* [TASK TO CARRY OUT] Extract all lines that hold "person" from the records below.

----

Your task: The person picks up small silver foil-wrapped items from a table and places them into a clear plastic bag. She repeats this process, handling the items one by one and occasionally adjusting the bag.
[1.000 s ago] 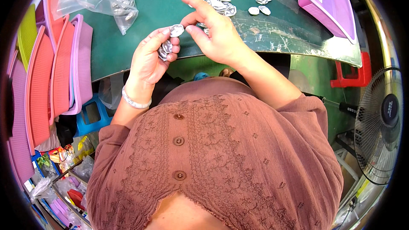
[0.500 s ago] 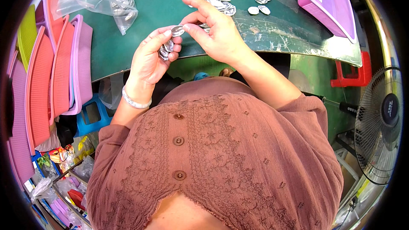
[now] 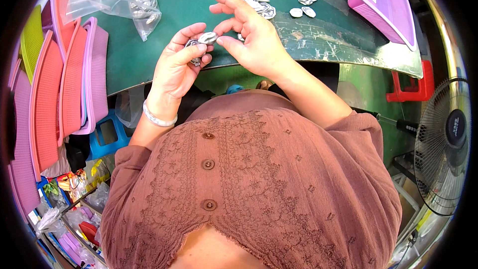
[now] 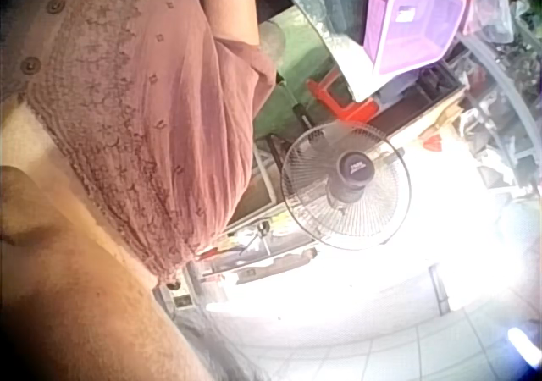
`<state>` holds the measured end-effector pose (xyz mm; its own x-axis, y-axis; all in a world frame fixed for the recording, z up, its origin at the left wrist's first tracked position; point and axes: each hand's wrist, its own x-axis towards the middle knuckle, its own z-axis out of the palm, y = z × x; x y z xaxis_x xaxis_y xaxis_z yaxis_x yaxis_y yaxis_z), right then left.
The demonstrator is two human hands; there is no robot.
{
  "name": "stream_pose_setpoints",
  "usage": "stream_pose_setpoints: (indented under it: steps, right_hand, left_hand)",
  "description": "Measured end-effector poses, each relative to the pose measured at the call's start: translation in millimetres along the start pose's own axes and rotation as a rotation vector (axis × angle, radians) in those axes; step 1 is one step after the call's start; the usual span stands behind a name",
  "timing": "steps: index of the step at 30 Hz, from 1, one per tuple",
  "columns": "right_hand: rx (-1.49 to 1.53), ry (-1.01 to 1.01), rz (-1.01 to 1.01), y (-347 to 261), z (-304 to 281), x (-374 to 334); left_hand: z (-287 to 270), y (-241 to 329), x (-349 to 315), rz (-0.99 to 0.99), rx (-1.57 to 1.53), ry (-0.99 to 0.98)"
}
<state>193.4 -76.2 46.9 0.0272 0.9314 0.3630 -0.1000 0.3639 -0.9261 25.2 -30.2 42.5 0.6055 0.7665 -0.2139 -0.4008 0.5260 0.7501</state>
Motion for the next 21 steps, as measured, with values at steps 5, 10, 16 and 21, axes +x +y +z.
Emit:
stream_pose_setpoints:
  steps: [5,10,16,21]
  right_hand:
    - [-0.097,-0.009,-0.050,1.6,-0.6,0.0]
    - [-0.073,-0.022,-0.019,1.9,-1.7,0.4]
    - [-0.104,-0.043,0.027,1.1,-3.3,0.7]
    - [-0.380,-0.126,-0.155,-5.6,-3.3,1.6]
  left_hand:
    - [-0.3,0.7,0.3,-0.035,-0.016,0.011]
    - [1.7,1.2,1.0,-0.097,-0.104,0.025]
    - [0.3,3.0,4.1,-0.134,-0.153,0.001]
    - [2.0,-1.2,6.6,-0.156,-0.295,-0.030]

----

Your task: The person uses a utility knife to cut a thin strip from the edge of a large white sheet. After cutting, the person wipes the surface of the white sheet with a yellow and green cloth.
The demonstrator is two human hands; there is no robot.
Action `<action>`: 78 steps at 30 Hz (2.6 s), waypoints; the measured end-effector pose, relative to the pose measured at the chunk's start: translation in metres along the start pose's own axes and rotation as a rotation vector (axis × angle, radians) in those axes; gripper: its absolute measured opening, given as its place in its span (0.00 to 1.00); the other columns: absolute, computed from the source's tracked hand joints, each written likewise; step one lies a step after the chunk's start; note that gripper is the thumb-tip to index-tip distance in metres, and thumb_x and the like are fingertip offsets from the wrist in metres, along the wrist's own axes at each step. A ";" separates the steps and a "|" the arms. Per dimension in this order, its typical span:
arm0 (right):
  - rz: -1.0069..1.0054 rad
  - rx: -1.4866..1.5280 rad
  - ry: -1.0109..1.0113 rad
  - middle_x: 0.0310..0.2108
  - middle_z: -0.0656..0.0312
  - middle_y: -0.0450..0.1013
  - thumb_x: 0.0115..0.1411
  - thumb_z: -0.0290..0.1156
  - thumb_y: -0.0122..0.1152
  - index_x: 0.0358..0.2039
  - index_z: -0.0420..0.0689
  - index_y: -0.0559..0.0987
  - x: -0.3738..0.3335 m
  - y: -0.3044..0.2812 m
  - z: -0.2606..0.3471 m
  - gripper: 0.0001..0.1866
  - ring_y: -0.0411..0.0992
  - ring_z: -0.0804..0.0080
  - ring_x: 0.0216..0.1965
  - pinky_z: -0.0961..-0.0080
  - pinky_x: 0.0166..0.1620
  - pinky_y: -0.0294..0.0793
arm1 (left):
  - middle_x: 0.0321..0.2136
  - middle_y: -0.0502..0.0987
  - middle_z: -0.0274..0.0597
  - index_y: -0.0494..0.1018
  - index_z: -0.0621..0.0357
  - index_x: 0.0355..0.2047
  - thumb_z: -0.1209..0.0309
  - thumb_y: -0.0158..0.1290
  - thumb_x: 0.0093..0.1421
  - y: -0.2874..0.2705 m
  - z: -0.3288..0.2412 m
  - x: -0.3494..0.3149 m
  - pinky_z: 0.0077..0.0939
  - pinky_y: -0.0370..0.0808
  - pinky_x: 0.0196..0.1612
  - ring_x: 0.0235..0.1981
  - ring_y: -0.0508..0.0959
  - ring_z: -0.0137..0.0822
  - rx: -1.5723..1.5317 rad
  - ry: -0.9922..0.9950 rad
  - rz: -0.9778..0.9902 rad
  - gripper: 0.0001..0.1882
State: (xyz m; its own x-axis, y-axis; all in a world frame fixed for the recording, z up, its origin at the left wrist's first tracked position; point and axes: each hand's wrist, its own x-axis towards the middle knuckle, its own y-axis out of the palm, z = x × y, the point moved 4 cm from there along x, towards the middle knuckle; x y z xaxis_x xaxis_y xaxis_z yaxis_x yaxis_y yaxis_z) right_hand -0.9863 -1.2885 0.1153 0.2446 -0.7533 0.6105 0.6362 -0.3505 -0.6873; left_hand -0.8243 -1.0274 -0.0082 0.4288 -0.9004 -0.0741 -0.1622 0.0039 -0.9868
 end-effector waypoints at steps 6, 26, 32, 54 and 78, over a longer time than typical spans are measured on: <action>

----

* [RESPONSE FOR THIS EXERCISE]
Your task: The person picks up small silver foil-wrapped items from a table and places them into a clear plastic bag. She repeats this process, handling the items one by one and occasionally adjusting the bag.
Your task: The person uses a utility knife to cut a thin strip from the edge of a large white sheet. After cutting, the person wipes the surface of the white sheet with a yellow and green cloth.

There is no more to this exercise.